# The Unapologetic Mathematician

## The Classical Stokes Theorem

At last we come to the version of Stokes’ theorem that people learn with that name in calculus courses. Ironically, unlike the fundamental theorem and divergence theorem special cases, Stokes’ theorem only works in dimension $n=3$, where the differential can take us straight from a line integral over a $1$-dimensional region to a surface integral over an $n-1$-dimensional region.
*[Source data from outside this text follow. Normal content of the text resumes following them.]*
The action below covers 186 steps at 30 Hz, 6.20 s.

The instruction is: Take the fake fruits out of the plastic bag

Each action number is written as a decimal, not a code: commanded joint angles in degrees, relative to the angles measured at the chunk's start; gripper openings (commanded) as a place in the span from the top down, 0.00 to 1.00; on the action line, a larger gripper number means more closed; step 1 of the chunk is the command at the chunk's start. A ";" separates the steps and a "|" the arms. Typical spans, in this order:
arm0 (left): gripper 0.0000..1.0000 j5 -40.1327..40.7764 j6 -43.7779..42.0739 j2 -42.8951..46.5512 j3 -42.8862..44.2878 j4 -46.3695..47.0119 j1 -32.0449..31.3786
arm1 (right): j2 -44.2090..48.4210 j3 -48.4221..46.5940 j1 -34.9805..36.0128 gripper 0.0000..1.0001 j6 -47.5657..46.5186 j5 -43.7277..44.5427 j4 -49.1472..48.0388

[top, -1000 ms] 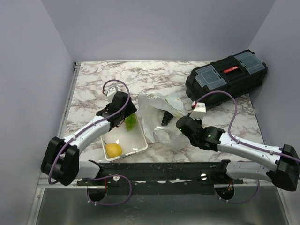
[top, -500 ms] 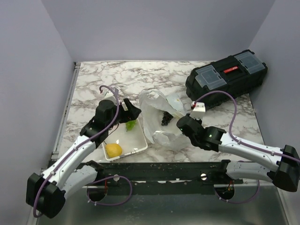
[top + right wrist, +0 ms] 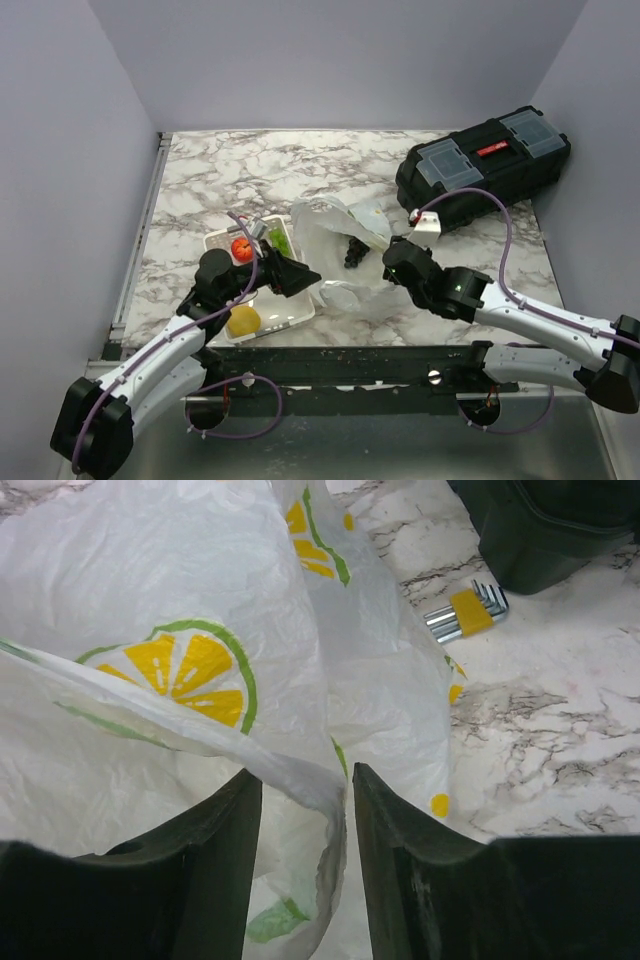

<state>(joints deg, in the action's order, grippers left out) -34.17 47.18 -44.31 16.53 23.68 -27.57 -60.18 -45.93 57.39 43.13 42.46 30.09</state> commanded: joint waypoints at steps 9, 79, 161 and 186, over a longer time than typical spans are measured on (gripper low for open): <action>0.25 -8.63 -1.07 -11.68 3.89 15.95 -16.35 | 2.91 -5.51 0.01 0.28 -1.80 -3.07 5.38; 0.59 45.06 -24.33 -52.32 28.17 5.05 -24.99 | 3.23 9.86 0.01 0.60 7.27 -21.54 -6.09; 1.00 25.08 -19.77 -27.91 28.24 -18.69 -23.32 | 3.66 7.89 0.01 0.50 7.62 -9.79 -4.62; 1.00 52.40 -28.33 14.29 12.95 -24.25 -23.05 | 3.44 7.69 0.03 0.47 7.23 -7.82 -3.75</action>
<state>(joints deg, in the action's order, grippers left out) 9.74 20.71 -31.92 31.07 3.95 -50.70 -56.51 -38.33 57.36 50.11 31.99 25.41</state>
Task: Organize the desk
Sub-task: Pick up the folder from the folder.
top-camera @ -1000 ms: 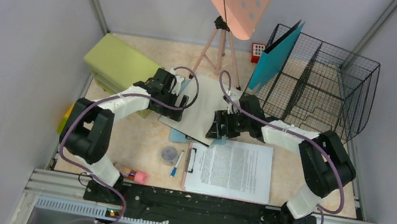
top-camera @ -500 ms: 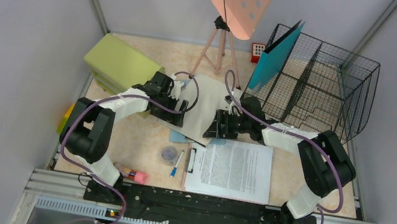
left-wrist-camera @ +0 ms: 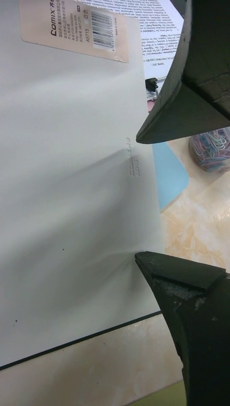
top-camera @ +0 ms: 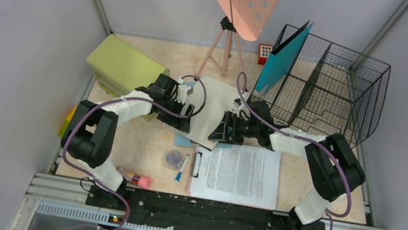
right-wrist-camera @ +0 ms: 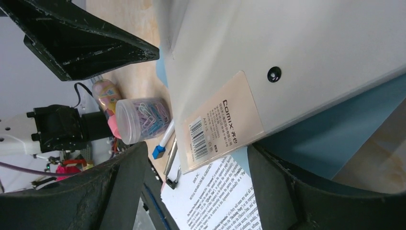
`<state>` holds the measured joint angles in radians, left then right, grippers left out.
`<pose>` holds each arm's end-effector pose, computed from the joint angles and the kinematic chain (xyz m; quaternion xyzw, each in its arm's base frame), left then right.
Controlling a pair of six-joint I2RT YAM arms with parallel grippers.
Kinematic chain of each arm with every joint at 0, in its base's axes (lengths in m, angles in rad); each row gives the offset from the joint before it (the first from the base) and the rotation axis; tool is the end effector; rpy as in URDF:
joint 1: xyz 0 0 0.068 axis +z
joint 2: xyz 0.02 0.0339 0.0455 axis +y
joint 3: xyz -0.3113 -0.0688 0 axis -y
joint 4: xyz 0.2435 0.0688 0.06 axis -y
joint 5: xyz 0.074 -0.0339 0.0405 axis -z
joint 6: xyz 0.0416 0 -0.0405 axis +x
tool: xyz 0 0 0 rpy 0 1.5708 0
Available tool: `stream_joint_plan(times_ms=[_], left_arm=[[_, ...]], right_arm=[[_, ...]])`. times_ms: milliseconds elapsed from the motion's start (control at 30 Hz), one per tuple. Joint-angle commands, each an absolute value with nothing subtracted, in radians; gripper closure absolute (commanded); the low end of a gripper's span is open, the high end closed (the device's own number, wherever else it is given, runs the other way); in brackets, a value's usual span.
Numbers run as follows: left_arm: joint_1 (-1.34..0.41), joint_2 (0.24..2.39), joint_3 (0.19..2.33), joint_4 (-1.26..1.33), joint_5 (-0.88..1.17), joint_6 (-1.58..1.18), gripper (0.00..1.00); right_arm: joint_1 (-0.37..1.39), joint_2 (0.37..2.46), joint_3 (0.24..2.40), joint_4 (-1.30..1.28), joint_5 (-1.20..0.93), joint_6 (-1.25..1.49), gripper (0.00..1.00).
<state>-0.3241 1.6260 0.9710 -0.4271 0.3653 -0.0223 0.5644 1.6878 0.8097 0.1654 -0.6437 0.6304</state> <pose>0.2984 -0.1159 0.2239 0.1869 0.9367 -0.2146 0.2040 0.2732 0.2025 0.2035 -0.1031 0.8665 0.4598 0.1645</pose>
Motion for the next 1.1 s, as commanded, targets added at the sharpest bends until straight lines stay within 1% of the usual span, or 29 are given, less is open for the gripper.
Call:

So, let’s say that $S$ is some two-dimensional oriented surface inside a three-dimensional manifold $M$, and let $c=\partial S$ be its boundary. On the other side, let $\alpha$ be a $1$-form corresponding to a vector field $F$. We can easily define the line integral

$\displaystyle\int\limits_c\alpha$

and Stokes’ theorem tells us that this is equal to

$\displaystyle\int\limits_{\partial S}\alpha=\int\limits_Sd\alpha$

Now if we define $\beta=*d\alpha$ as another $1$-form then we know it corresponds to the curl $\nabla\times F$. But on the other hand we know that in dimension $3$ we have $*^2=1$, and so we find $*\beta=**d\alpha=d\alpha$ as well. Thus we have

$\displaystyle\int\limits_c\alpha=\int\limits_S*\beta$

which means that the line integral of $F$ around the (oriented) boundary $c$ of $S$ is the same as the surface integral of the curl $\nabla\times F$ through $S$ itself. And this is exactly the old Stokes theorem from multivariable calculus.